The Department of Justice (DOJ) published its first declination regarding a company’s apparent violation of the Foreign Corrupt Practices Act (FCPA) since putting forward new guidance on the value of voluntary self-disclosure to the agency.

Legal representatives of Pennsylvania-based Corsa Coal Corp. were notified March 8 the coal mining company would not face prosecution for alleged bribes employees paid to Egypt’s Al Nasr Company for Coke and Chemicals to secure coal supply contracts. The DOJ said Corsa paid approximately $4.8 million to an Egypt-based third party that its employees knew would be used to bribe Egyptian government officials, including the chairman of Al Nasr.

The scheme occurred from 2016-20, according to the DOJ, and earned Corsa approximately $32.7 million in profits.

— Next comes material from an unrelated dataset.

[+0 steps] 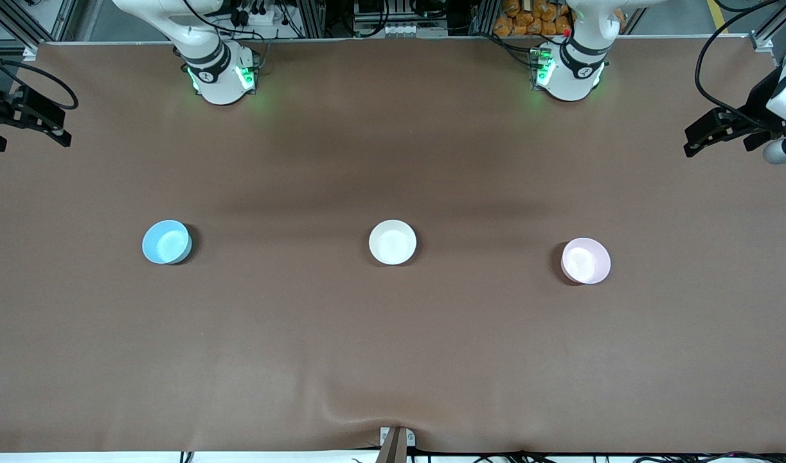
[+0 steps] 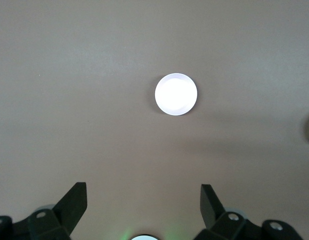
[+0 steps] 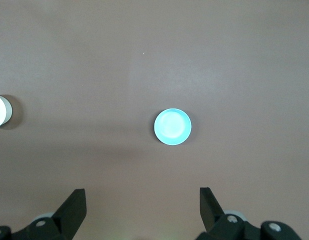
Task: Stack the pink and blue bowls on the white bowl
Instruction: 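Move the left gripper out from rest toward the pink bowl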
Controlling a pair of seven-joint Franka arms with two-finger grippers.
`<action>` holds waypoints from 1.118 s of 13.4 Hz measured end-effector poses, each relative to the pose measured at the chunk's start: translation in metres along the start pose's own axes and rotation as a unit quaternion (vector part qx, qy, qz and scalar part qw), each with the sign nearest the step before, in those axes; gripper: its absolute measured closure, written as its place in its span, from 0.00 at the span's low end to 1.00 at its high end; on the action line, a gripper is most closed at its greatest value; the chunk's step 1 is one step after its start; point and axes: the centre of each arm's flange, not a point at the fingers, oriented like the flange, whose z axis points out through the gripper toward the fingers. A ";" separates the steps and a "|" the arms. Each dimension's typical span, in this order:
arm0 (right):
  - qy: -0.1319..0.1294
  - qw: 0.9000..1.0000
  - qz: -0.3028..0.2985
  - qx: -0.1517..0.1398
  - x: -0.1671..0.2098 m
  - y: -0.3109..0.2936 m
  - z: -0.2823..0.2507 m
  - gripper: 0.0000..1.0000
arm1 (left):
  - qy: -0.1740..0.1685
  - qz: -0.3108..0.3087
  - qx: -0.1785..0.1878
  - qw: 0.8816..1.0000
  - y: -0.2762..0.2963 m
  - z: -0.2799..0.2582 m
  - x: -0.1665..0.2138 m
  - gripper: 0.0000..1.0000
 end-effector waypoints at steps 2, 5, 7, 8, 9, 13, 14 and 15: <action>0.000 1.000 0.000 0.000 0.000 0.000 0.000 0.00 | 0.001 0.000 0.000 1.000 0.000 -0.001 0.000 0.00; 0.000 1.000 0.000 0.000 0.000 0.000 0.000 0.00 | 0.006 0.000 -0.002 1.000 0.000 -0.006 0.003 0.00; 0.000 1.000 0.000 0.000 0.000 0.000 0.000 0.00 | 0.007 -0.002 -0.003 1.000 -0.002 -0.007 0.007 0.00; 0.000 1.000 0.000 0.000 0.000 0.000 0.000 0.00 | 0.006 -0.004 -0.003 1.000 -0.004 -0.005 0.009 0.00; 0.000 1.000 0.000 0.000 0.000 0.000 0.000 0.00 | 0.003 -0.005 -0.003 1.000 -0.006 -0.003 0.011 0.00; 0.000 1.000 0.000 0.000 0.000 0.001 0.000 0.00 | -0.011 -0.003 -0.003 1.000 -0.006 0.011 0.019 0.00; 0.000 1.000 0.001 0.000 0.000 0.001 0.000 0.00 | -0.017 -0.002 -0.003 1.000 -0.005 0.017 0.022 0.00; 0.000 1.000 0.001 0.000 0.000 0.001 0.000 0.00 | -0.023 0.000 -0.003 1.000 -0.005 0.023 0.026 0.00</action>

The details of the alleged misconduct match the information provided by the DOJ in its March 2022 arrest of a former vice president at an unnamed coal company in Pennsylvania for violating the FCPA by bribing Egyptian government officials to earn Al Nasr contracts. That case remains ongoing.

The DOJ determined Corsa to be worthy of declination based on its “full and proactive” cooperation regarding the matter. The company voluntarily self-disclosed the alleged misconduct to the agency, provided information about individuals involved in the scheme, terminated a sales representative found to have been involved, improved its compliance program and internal controls, and agreed to disgorge $1.2 million in ill-gotten gains.

Corsa proved it was incapable of disgorging the full $32.7 million in alleged profits; an independent forensic accounting expert retained by the government concluded anything more than the $1.2 million total would “substantially threaten the continued viability of the company,” the DOJ noted.

Corsa must also continue to cooperate with the DOJ’s ongoing investigation, which will likely focus on individuals believed to have taken part in the alleged misconduct. Individuals are not protected against prosecution based on the findings of a DOJ declination.

Corsa acknowledged the agency’s decision in a press release, adding its disgorgement is payable in two equal installments: one immediately and one in three months.

Last month, the DOJ codified a new policy regarding the voluntary self-disclosure of corporate misconduct. The policy provides companies with greater incentives to voluntarily self-disclose, including the increased chance to receive a declination. A key driver behind the DOJ’s changes is the agency’s desire to ensure individual accountability for misconduct.